Description of the task: Check every line below for the string "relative". Copy the ones that have it.
□ □ □ □ □ □ □
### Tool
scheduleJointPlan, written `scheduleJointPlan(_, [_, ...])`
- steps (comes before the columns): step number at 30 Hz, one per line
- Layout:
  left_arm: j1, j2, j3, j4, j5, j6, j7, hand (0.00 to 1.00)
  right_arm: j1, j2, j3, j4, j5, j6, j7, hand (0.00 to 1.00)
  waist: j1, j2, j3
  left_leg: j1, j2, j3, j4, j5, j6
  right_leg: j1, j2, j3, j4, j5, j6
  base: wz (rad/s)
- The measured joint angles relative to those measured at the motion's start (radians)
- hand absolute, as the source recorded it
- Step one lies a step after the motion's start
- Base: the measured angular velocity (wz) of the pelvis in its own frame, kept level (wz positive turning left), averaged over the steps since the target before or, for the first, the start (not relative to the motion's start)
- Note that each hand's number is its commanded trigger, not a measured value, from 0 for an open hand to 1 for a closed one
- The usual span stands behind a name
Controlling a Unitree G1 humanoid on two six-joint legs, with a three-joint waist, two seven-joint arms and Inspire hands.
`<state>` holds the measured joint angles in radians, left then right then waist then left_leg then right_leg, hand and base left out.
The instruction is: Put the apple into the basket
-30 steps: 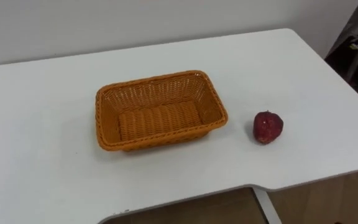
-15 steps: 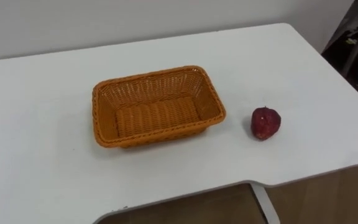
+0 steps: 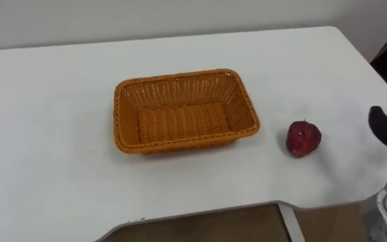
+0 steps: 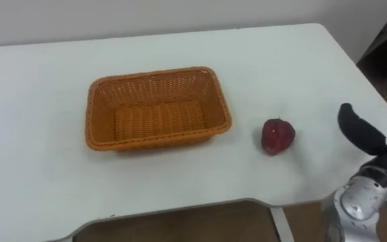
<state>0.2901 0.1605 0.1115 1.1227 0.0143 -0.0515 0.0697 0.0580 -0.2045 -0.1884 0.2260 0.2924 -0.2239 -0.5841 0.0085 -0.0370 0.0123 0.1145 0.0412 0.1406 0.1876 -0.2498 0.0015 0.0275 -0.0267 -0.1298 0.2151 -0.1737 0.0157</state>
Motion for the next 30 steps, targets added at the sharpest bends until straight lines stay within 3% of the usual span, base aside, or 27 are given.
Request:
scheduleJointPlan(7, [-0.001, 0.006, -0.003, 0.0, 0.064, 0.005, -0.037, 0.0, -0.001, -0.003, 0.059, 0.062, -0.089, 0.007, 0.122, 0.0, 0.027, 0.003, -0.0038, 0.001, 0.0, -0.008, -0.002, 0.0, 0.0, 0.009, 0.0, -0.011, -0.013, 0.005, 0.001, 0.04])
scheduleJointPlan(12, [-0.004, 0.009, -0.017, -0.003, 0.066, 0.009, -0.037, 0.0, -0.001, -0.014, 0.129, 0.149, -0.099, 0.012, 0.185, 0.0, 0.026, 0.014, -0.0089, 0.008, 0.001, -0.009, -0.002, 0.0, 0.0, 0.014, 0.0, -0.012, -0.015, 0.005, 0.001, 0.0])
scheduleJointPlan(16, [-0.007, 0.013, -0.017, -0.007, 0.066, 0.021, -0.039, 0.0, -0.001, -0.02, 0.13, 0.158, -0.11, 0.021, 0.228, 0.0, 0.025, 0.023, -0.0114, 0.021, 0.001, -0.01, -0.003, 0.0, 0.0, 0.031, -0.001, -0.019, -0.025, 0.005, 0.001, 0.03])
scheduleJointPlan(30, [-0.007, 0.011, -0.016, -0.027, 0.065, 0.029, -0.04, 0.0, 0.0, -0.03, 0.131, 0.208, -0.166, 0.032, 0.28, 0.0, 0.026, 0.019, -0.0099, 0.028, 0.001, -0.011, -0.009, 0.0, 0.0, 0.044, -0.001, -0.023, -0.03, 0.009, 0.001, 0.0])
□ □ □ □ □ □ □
Reply to the task:
- The measured joint angles relative to those measured at the motion's start (radians)
- Base: the measured angular velocity (wz) of the pelvis in its own frame, kept level (wz positive turning left), averaged over the steps since the target before or, for the first, the start (not relative to the motion's start)

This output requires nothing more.